North Carolina Lawyers Weekly Staff//September 5, 2013
North Carolina Lawyers Weekly Staff//September 5, 2013
State of Maryland, Office of the AG v. Universal Elections Inc. (Lawyers Weekly No. 13-01-0877, 22 pp.) (Norton, D.J.) No. 12-1791, July 29, 2013 (Published Aug. 28, 2013) USDC at Baltimore, Md. (Blake, J.) 4th Cir.
Holding: A political consultant and his company violated the Telephone Consumer Protection Act by directing placement of over 100,000 election-eve robocalls that failed to identify a 2010 Maryland gubernatorial candidate as the sponsoring campaign and did not include the campaign phone number; the 4th Circuit upholds summary judgment for the Maryland attorney general in this action to enforce the federal statute.
The TCPA and its regulations require that automated, prerecorded messages identify the entity sponsoring the phone call and provide the entity’s telephone number. This identity disclosure requirement applies regardless of the content of the message that is relayed to the recipient. The district court properly determined the TCPA is a content-neutral law to which intermediate scrutiny must be applied.
To pass constitutional muster, the governmental restriction cannot burden substantially more speech than is necessary to further the government’s legitimate interests. There are at least three important government interests furthered by the TCPA’s identity disclosure provision: protecting residential privacy; promoting disclosure to avoid misleading recipients of recorded calls; and promoting effective law enforcement.

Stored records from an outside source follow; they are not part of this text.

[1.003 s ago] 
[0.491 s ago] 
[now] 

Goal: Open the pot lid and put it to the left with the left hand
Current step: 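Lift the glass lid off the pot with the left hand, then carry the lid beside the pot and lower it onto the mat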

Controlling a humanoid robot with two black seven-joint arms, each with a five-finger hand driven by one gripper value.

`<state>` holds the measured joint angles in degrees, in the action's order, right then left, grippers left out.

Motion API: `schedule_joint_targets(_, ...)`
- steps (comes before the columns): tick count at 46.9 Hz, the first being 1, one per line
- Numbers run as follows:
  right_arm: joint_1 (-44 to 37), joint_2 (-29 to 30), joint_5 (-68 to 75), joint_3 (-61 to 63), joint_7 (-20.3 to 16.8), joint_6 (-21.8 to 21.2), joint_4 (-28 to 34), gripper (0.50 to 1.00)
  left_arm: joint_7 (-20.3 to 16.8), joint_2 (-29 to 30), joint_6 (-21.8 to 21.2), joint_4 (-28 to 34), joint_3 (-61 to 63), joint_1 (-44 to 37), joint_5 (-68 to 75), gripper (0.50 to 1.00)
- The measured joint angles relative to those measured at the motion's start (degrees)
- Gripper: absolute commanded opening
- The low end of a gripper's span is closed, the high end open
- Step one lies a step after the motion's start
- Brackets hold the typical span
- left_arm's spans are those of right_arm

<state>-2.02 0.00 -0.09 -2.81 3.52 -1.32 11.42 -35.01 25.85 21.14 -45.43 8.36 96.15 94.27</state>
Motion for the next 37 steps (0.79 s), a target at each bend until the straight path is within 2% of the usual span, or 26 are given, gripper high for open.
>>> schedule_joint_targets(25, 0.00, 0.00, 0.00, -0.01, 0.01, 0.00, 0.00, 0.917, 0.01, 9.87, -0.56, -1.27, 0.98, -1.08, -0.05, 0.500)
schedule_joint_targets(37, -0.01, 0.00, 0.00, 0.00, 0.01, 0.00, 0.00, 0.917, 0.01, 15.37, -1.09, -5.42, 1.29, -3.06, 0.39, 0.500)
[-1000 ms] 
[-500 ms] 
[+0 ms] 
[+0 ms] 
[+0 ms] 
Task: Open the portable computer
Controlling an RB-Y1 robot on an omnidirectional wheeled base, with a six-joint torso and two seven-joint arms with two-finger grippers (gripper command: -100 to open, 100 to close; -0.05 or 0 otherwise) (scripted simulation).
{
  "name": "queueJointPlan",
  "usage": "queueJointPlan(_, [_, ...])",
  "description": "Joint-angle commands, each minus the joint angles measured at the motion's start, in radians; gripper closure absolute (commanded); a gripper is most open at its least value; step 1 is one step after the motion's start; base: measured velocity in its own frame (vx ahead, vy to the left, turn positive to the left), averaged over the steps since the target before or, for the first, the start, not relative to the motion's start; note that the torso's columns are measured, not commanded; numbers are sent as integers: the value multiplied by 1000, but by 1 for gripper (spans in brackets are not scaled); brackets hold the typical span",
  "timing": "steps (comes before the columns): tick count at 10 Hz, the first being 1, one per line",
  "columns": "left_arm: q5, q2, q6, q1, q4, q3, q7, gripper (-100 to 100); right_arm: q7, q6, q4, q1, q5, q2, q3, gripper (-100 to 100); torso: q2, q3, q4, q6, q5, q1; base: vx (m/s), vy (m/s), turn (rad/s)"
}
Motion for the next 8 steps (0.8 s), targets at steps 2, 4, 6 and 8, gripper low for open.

The district court correctly identified these three important government interests, found that the Act is a content-neutral regulation that furthers important government interests unrelated to free expression, and held that the TCPA’s restrictions do not burden substantially more speech than is necessary to protect these interests. We affirm the district court finding that the TCPA’s identity disclosure provisions are constitutional.
Contrary to appellants’ assertion, the TCPA does not require state attorneys general to identify particular phone call recipients by name. Nor does the fact that Congress has not passed legislation that specifically addressed political robocalls lessen the scope and applicability of the TCPA. The statute also does not require that multiple calls be made to the same person, and can cover a single phone call to multiple recipients, as occurred here. The statute covers a company such as defendants, who directed that an autodialing company place the calls.
Defendants make a cursory argument that the complaint should have been dismissed because Robodial.org was not joined as a party under Fed. R. Civ. P. 19. The failure of the state to join Robodial.org as a defendant did not affect the district court’s ability to adjudicate the claims raised against the defendants here.
Finally, the district court did not err in refusing to stay these proceedings pending resolution of partially parallel criminal proceedings. This decision is in keeping with the bulk of judicial authority, which holds that stays are generally not granted before indictments have issued.
Summary judgment for the state affirmed.